=== Exercise ===
Reproduce, exactly and in full, only the lines below from the one containing "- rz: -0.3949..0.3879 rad" through the one containing "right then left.".

BEGIN Task material

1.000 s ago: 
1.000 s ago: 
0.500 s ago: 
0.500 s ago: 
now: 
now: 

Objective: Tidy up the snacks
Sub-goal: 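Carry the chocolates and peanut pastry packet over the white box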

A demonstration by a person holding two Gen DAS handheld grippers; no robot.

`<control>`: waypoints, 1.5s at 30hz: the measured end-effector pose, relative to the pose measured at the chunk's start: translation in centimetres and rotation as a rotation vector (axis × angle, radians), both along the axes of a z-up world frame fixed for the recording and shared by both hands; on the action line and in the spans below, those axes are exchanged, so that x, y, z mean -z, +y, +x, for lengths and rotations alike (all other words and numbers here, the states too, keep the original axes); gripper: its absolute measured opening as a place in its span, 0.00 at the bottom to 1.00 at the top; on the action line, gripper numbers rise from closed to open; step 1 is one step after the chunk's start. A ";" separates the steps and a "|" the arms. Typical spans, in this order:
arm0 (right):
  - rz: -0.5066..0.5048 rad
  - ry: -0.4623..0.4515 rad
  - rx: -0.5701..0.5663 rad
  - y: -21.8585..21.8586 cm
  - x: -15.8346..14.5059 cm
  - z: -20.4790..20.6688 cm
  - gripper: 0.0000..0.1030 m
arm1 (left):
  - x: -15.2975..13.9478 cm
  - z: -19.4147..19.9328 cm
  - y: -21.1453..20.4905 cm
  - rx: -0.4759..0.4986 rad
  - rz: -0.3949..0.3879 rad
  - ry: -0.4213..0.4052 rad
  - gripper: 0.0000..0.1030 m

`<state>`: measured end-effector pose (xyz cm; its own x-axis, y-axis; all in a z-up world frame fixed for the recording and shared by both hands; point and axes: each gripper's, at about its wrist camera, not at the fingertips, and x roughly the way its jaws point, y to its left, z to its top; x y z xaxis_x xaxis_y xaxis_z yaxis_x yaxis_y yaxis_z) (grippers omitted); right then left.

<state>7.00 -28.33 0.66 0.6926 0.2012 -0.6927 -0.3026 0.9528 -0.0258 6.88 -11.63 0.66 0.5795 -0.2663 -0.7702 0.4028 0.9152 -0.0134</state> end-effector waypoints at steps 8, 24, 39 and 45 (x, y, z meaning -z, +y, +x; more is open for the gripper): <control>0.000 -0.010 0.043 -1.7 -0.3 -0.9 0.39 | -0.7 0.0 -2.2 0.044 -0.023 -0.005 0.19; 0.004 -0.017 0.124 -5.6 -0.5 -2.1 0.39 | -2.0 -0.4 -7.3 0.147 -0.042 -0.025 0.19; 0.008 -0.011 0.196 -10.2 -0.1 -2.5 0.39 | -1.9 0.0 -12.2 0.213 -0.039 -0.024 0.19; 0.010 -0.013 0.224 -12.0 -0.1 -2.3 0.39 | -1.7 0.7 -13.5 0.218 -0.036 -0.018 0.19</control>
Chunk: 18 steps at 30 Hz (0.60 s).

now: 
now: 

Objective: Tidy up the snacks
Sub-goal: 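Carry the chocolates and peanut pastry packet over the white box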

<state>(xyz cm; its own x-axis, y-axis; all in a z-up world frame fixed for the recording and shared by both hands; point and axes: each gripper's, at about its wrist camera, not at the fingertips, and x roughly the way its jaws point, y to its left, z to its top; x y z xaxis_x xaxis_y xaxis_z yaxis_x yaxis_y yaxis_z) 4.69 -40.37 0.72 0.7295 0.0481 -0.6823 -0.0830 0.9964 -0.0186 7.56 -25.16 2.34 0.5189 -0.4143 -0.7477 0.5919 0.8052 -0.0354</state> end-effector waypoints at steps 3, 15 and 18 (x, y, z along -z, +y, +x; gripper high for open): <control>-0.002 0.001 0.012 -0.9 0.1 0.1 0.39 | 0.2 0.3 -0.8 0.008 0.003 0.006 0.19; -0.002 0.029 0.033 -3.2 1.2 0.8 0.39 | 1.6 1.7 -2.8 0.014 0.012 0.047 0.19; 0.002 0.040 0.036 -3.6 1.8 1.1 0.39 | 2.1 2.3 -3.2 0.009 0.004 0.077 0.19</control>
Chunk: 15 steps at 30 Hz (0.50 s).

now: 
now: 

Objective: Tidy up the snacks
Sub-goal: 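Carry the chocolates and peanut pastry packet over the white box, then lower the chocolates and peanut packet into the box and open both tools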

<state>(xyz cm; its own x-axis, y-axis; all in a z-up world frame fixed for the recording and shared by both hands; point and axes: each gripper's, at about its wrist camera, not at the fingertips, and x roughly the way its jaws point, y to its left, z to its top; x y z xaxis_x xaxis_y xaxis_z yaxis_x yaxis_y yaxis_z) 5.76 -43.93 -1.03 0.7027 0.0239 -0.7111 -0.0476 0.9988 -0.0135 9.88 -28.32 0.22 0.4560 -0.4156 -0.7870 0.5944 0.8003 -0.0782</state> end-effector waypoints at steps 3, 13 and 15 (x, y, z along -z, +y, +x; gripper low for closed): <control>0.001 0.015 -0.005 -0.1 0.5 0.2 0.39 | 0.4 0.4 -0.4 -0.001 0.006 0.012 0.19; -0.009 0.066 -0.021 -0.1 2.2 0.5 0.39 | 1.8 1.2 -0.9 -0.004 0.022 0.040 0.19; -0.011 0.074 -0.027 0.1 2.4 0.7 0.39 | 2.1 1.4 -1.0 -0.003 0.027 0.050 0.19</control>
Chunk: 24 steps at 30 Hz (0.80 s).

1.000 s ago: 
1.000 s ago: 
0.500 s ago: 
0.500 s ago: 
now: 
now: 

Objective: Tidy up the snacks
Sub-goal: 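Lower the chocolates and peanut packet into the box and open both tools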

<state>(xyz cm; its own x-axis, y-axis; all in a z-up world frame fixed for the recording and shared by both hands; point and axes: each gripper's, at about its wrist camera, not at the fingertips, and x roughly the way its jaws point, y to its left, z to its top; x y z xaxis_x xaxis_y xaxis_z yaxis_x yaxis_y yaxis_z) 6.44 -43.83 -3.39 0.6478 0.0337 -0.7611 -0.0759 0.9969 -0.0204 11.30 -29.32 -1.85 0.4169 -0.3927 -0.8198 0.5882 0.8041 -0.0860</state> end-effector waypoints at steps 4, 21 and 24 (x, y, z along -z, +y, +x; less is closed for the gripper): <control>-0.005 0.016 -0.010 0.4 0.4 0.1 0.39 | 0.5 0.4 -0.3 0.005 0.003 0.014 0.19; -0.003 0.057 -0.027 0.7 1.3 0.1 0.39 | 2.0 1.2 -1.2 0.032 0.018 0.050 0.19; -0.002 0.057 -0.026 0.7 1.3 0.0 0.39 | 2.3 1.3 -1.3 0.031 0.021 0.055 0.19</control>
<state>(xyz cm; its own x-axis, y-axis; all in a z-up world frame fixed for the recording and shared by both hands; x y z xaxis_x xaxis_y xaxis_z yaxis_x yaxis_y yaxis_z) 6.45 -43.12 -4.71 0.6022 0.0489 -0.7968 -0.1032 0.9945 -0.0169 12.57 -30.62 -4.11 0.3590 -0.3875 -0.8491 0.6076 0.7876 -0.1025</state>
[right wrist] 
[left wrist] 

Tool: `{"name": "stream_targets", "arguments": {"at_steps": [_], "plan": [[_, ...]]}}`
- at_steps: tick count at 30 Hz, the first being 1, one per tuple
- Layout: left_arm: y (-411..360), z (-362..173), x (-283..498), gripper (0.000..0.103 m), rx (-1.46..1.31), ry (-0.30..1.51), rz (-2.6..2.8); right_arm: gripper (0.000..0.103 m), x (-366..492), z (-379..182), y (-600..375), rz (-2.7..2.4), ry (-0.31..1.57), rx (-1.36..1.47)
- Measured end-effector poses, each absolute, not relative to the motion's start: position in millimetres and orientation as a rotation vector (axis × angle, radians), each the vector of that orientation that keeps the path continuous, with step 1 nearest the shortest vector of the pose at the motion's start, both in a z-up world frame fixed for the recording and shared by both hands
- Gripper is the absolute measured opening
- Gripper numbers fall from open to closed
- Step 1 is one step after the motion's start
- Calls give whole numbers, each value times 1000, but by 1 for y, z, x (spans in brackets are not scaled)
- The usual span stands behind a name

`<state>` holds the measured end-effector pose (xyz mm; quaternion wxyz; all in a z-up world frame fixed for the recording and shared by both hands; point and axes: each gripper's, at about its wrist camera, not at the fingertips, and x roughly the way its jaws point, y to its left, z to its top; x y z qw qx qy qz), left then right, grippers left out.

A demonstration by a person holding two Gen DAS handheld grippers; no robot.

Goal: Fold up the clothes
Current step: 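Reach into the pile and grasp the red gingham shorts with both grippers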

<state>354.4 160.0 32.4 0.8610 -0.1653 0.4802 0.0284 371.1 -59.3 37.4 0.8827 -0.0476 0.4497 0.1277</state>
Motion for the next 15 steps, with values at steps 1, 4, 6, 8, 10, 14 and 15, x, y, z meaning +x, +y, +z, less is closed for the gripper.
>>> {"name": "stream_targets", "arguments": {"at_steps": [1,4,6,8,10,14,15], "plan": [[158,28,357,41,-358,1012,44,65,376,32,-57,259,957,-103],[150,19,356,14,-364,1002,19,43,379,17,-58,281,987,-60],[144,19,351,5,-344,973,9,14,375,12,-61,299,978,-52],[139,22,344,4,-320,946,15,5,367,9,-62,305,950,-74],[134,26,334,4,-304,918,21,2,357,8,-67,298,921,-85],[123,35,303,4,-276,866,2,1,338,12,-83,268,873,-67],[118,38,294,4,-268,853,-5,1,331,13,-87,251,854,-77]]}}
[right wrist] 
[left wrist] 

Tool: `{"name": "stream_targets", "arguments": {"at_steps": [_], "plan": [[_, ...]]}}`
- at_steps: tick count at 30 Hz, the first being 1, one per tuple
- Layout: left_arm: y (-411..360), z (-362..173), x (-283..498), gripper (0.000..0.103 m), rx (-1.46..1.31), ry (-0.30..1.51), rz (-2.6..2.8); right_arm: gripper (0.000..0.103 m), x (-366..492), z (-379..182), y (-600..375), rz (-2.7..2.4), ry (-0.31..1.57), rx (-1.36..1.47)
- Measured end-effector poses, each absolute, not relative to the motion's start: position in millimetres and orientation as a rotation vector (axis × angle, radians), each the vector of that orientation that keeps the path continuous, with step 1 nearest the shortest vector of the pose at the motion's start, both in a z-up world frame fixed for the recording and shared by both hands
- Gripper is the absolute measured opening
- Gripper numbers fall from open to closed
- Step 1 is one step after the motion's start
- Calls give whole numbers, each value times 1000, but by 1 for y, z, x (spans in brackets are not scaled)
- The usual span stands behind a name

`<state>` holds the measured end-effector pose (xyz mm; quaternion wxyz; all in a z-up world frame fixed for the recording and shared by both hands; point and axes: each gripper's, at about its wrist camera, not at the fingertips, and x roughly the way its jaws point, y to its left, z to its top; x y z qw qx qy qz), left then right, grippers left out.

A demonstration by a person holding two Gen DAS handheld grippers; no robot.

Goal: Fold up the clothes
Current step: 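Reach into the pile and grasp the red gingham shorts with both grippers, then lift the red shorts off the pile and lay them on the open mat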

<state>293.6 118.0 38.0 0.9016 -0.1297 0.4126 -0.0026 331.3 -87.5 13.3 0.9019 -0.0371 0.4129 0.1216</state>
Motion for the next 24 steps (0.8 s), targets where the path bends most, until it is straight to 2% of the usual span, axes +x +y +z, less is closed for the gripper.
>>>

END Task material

=== Result of this task ===
  - rz: -0.3949..0.3879 rad
  - ry: -0.4213..0.4052 rad
  - gripper: 0.0000..0.1030 m

`<state>`: measured end-effector pose (xyz cm; its own x-axis, y-axis; all in a z-up world frame fixed for the recording and shared by both hands; point and axes: each gripper's, at about its wrist camera, not at the fingertips, and x roughly the way its jaws point, y to its left, z to its top; x y z xaxis_x xaxis_y xaxis_z yaxis_x yaxis_y yaxis_z) (grippers omitted); right then left.

This concludes the response to the exercise.